A estas alturas de concierto uno ya intuye que dar inicio oficial a un festival de jazz con ese listón supone un riesgo, pero hay al mismo tiempo una ventaja, la que obliga a mantener la cuota de asombro, la que dice que el límite es la imaginación (y el dinero de los promotores). Donny McCaslin, que hace de la excelencia un valor más humilde que unas zapatillas de mesa camilla, se abrió paso y puso los acentos a "Hang Gliding" (Allegresse, ArtistShare, 2000). Como los placeres que se extienden en el tiempo dejan de ser placeres, el concierto llegaba a su fin. El bis de "Sky Blue" (Sky Blue, ArtistShare, 2007), con el despliegue del soprano de Steve Wilson y los ecos musicales de Alan Menken, cerraba un concierto que pasó a convertirse en toda una declaración de intenciones en la que se apostó decididamente por la vida.

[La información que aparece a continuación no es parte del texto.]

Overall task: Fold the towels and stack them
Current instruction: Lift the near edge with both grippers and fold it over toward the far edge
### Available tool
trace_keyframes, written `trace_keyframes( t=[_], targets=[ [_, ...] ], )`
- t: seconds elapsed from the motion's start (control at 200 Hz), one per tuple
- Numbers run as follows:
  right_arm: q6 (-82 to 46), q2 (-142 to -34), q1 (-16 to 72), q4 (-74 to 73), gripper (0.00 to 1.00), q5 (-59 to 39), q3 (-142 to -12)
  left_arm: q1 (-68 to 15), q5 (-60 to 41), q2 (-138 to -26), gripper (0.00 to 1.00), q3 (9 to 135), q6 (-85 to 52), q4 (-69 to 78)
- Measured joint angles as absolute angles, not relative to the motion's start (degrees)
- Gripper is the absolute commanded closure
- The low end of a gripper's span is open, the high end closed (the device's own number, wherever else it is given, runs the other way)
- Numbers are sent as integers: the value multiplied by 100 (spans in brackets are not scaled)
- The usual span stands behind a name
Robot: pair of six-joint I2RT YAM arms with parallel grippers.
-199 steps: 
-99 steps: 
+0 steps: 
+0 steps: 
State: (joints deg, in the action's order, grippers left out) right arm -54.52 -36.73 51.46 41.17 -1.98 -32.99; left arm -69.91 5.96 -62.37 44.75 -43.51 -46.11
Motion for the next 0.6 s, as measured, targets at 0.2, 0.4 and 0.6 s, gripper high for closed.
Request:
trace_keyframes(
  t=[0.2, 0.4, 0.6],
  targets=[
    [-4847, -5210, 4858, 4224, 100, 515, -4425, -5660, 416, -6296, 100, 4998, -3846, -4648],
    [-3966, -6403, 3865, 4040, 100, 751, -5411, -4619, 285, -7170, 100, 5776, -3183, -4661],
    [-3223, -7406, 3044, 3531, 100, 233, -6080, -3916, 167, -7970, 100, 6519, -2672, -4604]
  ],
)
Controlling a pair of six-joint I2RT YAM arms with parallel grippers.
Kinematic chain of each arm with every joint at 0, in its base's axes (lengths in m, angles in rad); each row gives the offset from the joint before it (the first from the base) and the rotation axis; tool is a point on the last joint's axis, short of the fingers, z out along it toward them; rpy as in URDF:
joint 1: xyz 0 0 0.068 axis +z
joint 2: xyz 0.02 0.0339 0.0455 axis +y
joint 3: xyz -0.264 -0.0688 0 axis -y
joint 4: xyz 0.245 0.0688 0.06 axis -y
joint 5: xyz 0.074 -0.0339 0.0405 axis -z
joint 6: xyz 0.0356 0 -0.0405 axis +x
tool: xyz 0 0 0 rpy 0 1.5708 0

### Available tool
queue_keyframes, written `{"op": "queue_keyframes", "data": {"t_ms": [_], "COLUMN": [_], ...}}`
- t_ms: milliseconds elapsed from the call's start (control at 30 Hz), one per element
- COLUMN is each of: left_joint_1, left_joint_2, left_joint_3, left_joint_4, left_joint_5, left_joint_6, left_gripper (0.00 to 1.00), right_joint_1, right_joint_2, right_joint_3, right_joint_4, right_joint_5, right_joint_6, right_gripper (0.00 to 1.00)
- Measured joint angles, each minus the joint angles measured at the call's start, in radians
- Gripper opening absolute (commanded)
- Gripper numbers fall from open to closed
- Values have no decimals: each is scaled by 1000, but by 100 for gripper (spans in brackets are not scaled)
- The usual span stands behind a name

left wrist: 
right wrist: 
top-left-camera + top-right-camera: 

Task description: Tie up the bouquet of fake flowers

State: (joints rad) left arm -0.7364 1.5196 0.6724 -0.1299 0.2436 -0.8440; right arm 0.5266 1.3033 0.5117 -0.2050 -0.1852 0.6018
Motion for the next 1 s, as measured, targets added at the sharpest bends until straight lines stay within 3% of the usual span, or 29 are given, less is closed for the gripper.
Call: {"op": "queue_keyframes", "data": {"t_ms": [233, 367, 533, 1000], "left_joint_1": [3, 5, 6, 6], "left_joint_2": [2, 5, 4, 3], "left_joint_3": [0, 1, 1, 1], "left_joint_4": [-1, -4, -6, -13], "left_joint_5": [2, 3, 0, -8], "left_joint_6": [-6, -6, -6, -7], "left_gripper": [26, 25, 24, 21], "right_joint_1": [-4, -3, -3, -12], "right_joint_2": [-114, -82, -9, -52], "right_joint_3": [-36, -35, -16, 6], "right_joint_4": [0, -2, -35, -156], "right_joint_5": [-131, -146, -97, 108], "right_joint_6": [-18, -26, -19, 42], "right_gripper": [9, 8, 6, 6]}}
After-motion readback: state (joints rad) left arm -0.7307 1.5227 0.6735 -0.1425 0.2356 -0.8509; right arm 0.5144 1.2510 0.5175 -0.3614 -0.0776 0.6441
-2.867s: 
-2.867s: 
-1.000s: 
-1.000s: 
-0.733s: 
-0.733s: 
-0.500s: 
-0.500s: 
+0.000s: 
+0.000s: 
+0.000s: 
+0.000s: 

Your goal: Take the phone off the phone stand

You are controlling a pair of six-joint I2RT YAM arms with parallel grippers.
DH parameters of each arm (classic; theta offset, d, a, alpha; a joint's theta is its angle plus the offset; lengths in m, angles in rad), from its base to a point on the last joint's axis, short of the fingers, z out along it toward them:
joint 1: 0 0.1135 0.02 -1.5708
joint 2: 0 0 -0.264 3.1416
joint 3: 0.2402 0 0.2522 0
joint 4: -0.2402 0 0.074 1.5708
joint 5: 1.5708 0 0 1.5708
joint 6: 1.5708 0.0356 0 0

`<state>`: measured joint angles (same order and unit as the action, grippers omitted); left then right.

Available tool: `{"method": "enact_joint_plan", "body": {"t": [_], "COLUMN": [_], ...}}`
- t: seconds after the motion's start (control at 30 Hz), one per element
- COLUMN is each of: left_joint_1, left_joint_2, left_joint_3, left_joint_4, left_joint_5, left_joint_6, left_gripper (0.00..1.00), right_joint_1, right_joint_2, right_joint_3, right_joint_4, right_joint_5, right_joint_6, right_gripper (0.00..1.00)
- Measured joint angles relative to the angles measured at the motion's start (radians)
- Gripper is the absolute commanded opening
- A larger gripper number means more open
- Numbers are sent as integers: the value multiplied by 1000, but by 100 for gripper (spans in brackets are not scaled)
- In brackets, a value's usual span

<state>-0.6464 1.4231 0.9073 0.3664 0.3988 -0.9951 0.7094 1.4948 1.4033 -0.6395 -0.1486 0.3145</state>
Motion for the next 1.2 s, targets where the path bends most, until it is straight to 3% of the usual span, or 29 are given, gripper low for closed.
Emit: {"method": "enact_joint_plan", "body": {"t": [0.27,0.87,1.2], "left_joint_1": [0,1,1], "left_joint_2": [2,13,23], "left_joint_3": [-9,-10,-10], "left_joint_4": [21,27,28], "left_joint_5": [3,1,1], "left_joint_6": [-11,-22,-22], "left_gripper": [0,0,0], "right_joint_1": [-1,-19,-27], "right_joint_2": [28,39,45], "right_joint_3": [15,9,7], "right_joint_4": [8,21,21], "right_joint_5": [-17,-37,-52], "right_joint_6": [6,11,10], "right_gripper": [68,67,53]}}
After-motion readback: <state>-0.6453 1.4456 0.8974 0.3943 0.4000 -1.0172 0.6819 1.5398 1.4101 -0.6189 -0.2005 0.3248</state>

¿Puede una actuación convertirse en un asunto moral? La respuesta deberá ser afirmativa si se entiende que gracias a ella el Bien prevalece sobre el Mal. Habrá que ir pensando si el gesto de programar músicas tan poderosas como las de Maria Schneider y los suyos pueden resultar cruciales para el devenir de la humanidad. Dos horas bastan para confirmar la Teoría del Caos: el vuelo de una mariposa puede desatar huracanes. A la galardonada directora le es muy cercano el vuelo, recrea con paisajes sonoros los geográficos para convertirlos en experiencias vitales, ya sea en Minesota, en Río o en Barcelona. Sabíamos que volaba con su música. Lo que no podía imaginarse uno es que también bailase. Los gestos de Maria en el escenario son pura coreografía, bien lo saben sus músicos, que reaccionan ante el más leve movimiento. No en vano, su despacho lo preside la fotografía de la bailarina Sylvie Guillem. Desde ahora, la leyenda cuenta que en el Palau danzó un ángel, movió sus alas, y en el otro extremo unos terroristas depusieron las armas y un dictador encontró su fin de un modo tan aciago como el destino de los que venían sufriendo sus despóticas maquinaciones. Nadie duda de que Maria Schneider gobierne su orquesta, pero en el método de mando reside el secreto de las bonanzas del resultado. Ya ven, no es sólo una lección musical, es un modo de vivir. Qué suerte la del otro día.